■ Exercise ■
Below are the records; repeat them in full, exactly.

━━ Source records

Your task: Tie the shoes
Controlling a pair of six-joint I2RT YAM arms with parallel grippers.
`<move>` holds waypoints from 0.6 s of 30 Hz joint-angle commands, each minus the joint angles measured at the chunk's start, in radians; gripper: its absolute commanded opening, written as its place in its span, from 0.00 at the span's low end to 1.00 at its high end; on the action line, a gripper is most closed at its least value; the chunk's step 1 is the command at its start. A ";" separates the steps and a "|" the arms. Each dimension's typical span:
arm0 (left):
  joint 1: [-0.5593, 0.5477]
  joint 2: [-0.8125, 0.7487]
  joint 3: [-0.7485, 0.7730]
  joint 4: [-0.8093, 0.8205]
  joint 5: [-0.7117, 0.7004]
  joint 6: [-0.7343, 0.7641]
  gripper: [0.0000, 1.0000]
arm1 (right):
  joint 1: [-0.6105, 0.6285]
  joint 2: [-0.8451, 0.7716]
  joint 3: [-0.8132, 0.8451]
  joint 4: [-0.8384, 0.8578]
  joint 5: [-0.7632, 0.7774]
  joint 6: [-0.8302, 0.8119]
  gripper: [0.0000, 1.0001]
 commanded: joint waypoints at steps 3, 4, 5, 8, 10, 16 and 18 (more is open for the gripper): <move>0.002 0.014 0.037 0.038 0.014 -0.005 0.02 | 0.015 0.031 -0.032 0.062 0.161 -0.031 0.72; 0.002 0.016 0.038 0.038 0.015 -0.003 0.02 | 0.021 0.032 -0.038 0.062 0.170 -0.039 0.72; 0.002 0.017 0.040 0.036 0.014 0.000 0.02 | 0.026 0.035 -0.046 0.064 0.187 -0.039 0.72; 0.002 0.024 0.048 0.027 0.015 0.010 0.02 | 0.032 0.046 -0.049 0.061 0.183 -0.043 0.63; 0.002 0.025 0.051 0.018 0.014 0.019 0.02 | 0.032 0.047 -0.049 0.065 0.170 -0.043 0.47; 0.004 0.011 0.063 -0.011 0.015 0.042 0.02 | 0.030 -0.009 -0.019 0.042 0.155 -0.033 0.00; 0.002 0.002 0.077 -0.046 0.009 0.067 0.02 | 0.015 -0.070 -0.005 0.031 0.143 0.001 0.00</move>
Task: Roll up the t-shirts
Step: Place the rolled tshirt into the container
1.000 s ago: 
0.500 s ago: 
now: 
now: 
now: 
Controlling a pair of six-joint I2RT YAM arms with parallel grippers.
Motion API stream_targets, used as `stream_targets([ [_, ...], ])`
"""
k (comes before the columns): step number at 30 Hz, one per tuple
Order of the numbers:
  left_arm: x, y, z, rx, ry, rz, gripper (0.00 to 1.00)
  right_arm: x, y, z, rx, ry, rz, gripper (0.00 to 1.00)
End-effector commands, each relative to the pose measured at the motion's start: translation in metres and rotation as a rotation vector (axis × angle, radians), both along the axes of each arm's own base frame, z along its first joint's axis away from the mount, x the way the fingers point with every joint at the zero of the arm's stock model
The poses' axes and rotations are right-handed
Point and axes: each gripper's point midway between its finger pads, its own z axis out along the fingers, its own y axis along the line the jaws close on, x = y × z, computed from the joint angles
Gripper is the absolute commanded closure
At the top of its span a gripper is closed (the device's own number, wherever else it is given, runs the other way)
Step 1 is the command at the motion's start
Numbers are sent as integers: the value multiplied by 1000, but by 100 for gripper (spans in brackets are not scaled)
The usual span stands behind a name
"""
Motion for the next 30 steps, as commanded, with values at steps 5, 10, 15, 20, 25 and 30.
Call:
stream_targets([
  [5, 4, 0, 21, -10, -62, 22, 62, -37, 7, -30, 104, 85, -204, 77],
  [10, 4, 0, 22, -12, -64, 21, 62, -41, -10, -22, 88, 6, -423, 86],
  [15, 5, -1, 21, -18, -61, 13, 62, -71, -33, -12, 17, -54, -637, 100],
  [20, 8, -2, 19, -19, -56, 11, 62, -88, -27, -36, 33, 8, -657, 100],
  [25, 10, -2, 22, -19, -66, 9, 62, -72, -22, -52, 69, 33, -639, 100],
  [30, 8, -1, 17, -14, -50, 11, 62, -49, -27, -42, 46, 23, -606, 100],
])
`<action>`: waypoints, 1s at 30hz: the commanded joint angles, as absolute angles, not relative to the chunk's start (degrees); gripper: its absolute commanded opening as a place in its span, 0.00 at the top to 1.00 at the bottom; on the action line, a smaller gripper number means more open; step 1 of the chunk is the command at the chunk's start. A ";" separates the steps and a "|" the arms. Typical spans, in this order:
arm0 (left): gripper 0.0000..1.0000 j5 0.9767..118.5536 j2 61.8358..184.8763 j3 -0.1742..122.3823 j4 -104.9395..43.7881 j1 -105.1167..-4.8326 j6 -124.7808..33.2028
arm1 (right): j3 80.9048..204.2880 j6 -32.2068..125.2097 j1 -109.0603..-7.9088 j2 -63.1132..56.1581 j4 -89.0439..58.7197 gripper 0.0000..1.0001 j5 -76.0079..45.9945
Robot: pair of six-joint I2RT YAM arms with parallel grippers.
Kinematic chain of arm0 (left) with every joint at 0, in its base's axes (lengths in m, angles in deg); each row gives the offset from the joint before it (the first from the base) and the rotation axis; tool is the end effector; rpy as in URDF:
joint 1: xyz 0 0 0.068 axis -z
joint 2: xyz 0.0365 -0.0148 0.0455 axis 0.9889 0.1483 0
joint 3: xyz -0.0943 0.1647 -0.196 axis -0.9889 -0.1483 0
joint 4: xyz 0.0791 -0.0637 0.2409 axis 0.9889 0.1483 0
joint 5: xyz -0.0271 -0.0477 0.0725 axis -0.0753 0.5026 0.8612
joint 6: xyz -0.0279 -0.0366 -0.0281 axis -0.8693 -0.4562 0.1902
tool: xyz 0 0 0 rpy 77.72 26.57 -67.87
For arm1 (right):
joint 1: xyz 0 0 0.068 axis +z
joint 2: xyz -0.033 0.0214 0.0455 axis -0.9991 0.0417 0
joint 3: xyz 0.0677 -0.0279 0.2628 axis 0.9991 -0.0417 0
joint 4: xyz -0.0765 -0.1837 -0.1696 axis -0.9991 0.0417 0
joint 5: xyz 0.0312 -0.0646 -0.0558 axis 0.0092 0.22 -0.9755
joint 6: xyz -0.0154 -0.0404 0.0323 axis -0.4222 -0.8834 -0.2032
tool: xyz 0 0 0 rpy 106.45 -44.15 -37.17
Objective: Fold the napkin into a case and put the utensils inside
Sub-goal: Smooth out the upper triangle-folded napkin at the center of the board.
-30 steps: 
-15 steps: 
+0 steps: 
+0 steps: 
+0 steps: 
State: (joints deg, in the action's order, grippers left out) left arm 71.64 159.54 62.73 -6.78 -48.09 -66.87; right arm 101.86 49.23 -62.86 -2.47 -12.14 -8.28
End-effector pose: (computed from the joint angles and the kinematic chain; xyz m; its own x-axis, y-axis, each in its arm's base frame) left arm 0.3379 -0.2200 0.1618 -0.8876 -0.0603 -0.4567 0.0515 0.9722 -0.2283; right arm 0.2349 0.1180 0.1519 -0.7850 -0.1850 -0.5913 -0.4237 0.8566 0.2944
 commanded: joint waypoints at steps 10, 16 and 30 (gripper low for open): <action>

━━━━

■ Your response ■
Your task: Tie the shoes
Controlling a pair of six-joint I2RT YAM arms with parallel grippers.
`<move>` holds waypoints from 0.6 s of 30 Hz joint-angle commands, each minus the joint angles measured at the chunk's start, in radians; gripper: its absolute commanded opening, written as its place in its span, from 0.00 at the span's low end to 1.00 at its high end; on the action line, a gripper is most closed at its least value; the chunk's step 1 is the command at its start. A ";" separates the steps and a "|" the arms. Each dimension's typical span:
arm0 (left):
  joint 1: [-0.5593, 0.5477]
  joint 2: [-0.8125, 0.7487]
  joint 3: [-0.7485, 0.7730]
  joint 4: [-0.8093, 0.8205]
  joint 5: [-0.7117, 0.7004]
  joint 6: [-0.7343, 0.7641]
  gripper: [0.0000, 1.0000]
arm1 (right):
  joint 1: [-0.6105, 0.6285]
  joint 2: [-0.8451, 0.7716]
  joint 3: [-0.8132, 0.8451]
  joint 4: [-0.8384, 0.8578]
  joint 5: [-0.7632, 0.7774]
  joint 6: [-0.8302, 0.8119]
  gripper: [0.0000, 1.0001]
 commanded: joint waypoints at steps 3, 4, 5, 8, 10, 16 and 18 (more is open for the gripper): <move>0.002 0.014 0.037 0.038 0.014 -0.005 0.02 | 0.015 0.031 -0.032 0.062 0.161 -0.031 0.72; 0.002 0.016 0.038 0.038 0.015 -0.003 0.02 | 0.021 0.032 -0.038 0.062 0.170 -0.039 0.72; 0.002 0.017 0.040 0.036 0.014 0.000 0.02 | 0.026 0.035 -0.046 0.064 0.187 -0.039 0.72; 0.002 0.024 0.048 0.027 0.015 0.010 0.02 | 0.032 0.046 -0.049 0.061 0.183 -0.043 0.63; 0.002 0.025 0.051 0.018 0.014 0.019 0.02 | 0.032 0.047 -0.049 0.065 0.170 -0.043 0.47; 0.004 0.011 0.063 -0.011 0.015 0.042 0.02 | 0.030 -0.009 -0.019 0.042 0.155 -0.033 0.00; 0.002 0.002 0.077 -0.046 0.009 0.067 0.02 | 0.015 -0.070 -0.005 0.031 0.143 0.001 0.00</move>
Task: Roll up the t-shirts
Step: Place the rolled tshirt into the container
1.000 s ago: 
0.500 s ago: 
now: 
now: 
now: 
Controlling a pair of six-joint I2RT YAM arms with parallel grippers.
Motion API stream_targets, used as `stream_targets([ [_, ...], ])`
"""
k (comes before the columns): step number at 30 Hz, one per tuple
Order of the numbers:
  left_arm: x, y, z, rx, ry, rz, gripper (0.00 to 1.00)
  right_arm: x, y, z, rx, ry, rz, gripper (0.00 to 1.00)
End-effector commands, each relative to the pose measured at the motion's start: translation in metres and rotation as a rotation vector (axis × angle, radians), both along the axes of each arm's own base frame, z along its first joint's axis away from the mount, x the way the fingers point with every joint at the zero of the arm's stock model
The poses' axes and rotations are right-handed
Point and axes: each gripper's point midway between its finger pads, its own z axis out along the fingers, its own y axis along the line the jaws close on, x = y × z, computed from the joint angles
Gripper is the absolute commanded closure
At the top of its span a gripper is closed (the device's own number, wherever else it is given, runs the other way)
Step 1 is the command at the motion's start
Numbers are sent as integers: the value multiplied by 1000, but by 100 for gripper (spans in brackets are not scaled)
The usual span stands behind a name
"""
Motion for the next 30 steps, as commanded, with values at steps 5, 10, 15, 20, 25 and 30.
Call:
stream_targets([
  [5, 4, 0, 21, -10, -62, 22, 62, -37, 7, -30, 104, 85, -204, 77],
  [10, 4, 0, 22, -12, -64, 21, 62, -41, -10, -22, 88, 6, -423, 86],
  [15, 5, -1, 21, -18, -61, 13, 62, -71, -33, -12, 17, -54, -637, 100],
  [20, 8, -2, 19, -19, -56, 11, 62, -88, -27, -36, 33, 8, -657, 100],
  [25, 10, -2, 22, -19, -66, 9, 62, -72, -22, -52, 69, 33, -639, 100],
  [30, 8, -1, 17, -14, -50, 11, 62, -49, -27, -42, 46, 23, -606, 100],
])
`<action>`: waypoints, 1s at 30hz: the commanded joint angles, as absolute angles, not relative to the chunk's start (degrees); gripper: its absolute commanded opening as a place in its span, 0.00 at the top to 1.00 at the bottom; on the action line, a smaller gripper number means more open; step 1 of the chunk is the command at the chunk's start. A ";" separates the steps and a "|" the arms. Typical spans, in this order:
arm0 (left): gripper 0.0000..1.0000 j5 0.9767..118.5536 j2 61.8358..184.8763 j3 -0.1742..122.3823 j4 -104.9395..43.7881 j1 -105.1167..-4.8326 j6 -124.7808..33.2028
arm1 (right): j3 80.9048..204.2880 j6 -32.2068..125.2097 j1 -109.0603..-7.9088 j2 -63.1132..56.1581 j4 -89.0439..58.7197 gripper 0.0000..1.0001 j5 -76.0079..45.9945
Robot: pair of six-joint I2RT YAM arms with parallel grippers.
Kinematic chain of arm0 (left) with every joint at 0, in its base's axes (lengths in m, angles in deg); each row gives the offset from the joint before it (the first from the base) and the rotation axis; tool is the end effector; rpy as in URDF:
joint 1: xyz 0 0 0.068 axis -z
joint 2: xyz 0.0365 -0.0148 0.0455 axis 0.9889 0.1483 0
joint 3: xyz -0.0943 0.1647 -0.196 axis -0.9889 -0.1483 0
joint 4: xyz 0.0791 -0.0637 0.2409 axis 0.9889 0.1483 0
joint 5: xyz -0.0271 -0.0477 0.0725 axis -0.0753 0.5026 0.8612
joint 6: xyz -0.0279 -0.0366 -0.0281 axis -0.8693 -0.4562 0.1902
tool: xyz 0 0 0 rpy 77.72 26.57 -67.87
For arm1 (right):
joint 1: xyz 0 0 0.068 axis +z
joint 2: xyz -0.033 0.0214 0.0455 axis -0.9991 0.0417 0
joint 3: xyz 0.0677 -0.0279 0.2628 axis 0.9991 -0.0417 0
joint 4: xyz -0.0765 -0.1837 -0.1696 axis -0.9991 0.0417 0
joint 5: xyz 0.0312 -0.0646 -0.0558 axis 0.0092 0.22 -0.9755
joint 6: xyz -0.0154 -0.0404 0.0323 axis -0.4222 -0.8834 -0.2032
tool: xyz 0 0 0 rpy 106.45 -44.15 -37.17
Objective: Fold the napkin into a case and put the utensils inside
Sub-goal: Smooth out the upper triangle-folded napkin at the center of the board.
-30 steps: 
-15 steps: 
+0 steps: 
+0 steps: 
+0 steps: 
State: (joints deg, in the action's order, grippers left out) left arm 71.64 159.54 62.73 -6.78 -48.09 -66.87; right arm 101.86 49.23 -62.86 -2.47 -12.14 -8.28
End-effector pose: (computed from the joint angles and the kinematic chain; xyz m; its own x-axis, y-axis, each in its arm's base frame) left arm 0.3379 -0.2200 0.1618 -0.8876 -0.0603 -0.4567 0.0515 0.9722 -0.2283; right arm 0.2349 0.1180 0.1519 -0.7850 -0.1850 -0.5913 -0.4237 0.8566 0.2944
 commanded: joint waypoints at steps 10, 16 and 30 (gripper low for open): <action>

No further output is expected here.